Source material:
————————
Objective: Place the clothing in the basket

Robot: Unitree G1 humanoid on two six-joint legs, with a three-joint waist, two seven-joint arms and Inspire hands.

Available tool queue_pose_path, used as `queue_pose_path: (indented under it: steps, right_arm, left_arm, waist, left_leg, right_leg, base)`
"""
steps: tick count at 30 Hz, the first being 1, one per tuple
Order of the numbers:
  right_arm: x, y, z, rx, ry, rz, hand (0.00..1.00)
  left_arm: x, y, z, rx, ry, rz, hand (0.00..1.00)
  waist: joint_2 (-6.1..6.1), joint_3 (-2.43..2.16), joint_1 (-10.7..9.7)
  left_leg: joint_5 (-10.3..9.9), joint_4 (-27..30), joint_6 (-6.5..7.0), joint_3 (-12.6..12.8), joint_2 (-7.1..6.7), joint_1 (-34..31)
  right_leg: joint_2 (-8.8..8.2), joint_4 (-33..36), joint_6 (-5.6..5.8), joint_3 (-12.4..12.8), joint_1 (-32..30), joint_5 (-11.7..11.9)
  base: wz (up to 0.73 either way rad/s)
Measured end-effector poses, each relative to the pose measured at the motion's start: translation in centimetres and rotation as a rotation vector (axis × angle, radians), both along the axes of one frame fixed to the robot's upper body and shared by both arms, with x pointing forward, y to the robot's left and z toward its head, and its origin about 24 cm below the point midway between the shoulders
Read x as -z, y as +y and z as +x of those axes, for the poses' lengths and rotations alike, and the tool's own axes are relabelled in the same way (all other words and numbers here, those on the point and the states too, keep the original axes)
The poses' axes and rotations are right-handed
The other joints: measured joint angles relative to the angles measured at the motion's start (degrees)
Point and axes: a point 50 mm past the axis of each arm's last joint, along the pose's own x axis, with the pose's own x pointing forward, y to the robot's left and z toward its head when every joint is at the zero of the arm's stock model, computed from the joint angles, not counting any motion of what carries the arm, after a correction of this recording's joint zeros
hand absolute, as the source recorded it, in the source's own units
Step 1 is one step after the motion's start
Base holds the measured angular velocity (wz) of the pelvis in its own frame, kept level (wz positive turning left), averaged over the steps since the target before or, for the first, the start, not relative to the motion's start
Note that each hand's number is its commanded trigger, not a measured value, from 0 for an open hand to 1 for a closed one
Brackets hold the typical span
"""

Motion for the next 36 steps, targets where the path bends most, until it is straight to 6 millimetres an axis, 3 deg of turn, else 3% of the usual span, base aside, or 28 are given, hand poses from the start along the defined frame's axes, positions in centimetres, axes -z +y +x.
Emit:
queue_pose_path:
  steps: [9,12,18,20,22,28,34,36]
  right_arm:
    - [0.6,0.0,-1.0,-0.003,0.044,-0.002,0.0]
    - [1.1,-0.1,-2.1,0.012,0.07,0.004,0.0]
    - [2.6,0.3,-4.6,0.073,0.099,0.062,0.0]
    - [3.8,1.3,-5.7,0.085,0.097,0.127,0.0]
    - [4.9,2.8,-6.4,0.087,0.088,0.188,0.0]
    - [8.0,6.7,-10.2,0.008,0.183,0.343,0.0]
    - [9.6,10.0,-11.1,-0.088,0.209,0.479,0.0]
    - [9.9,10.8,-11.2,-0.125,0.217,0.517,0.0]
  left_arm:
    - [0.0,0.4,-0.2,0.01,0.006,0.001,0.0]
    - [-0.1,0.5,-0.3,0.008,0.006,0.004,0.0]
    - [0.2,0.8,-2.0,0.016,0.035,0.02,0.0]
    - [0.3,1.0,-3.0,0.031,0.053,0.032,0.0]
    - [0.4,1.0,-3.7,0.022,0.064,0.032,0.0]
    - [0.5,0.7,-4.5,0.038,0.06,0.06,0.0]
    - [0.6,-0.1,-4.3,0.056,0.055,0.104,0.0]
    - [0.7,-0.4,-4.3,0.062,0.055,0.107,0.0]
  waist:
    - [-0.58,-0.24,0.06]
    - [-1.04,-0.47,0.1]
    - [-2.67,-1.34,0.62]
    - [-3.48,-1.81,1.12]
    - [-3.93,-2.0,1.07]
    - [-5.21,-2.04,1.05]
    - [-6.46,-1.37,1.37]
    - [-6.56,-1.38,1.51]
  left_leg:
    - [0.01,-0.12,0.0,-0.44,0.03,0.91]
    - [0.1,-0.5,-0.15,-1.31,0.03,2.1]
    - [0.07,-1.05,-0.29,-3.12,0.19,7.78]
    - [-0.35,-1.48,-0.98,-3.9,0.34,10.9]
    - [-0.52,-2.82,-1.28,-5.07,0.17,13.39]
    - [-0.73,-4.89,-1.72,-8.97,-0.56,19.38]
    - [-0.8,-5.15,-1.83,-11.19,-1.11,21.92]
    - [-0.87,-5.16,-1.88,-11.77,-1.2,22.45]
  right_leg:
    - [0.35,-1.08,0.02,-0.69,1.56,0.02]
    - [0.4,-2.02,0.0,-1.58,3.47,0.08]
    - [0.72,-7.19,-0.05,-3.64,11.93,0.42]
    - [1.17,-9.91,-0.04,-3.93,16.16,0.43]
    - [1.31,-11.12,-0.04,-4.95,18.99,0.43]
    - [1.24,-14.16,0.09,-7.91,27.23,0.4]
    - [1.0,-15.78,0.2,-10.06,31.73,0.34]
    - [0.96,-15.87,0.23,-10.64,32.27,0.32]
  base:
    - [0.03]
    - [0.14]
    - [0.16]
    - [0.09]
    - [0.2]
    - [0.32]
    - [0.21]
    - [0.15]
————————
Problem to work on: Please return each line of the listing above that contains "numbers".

Exercise result:
Order of the numbers:
Read x as -z, y as +y and z as +x of those axes, for the poses' lengths and rotations alike, and the tool's own axes are relabelled in the same way (all other words and numbers here, those on the point and the states too, keep the original axes)

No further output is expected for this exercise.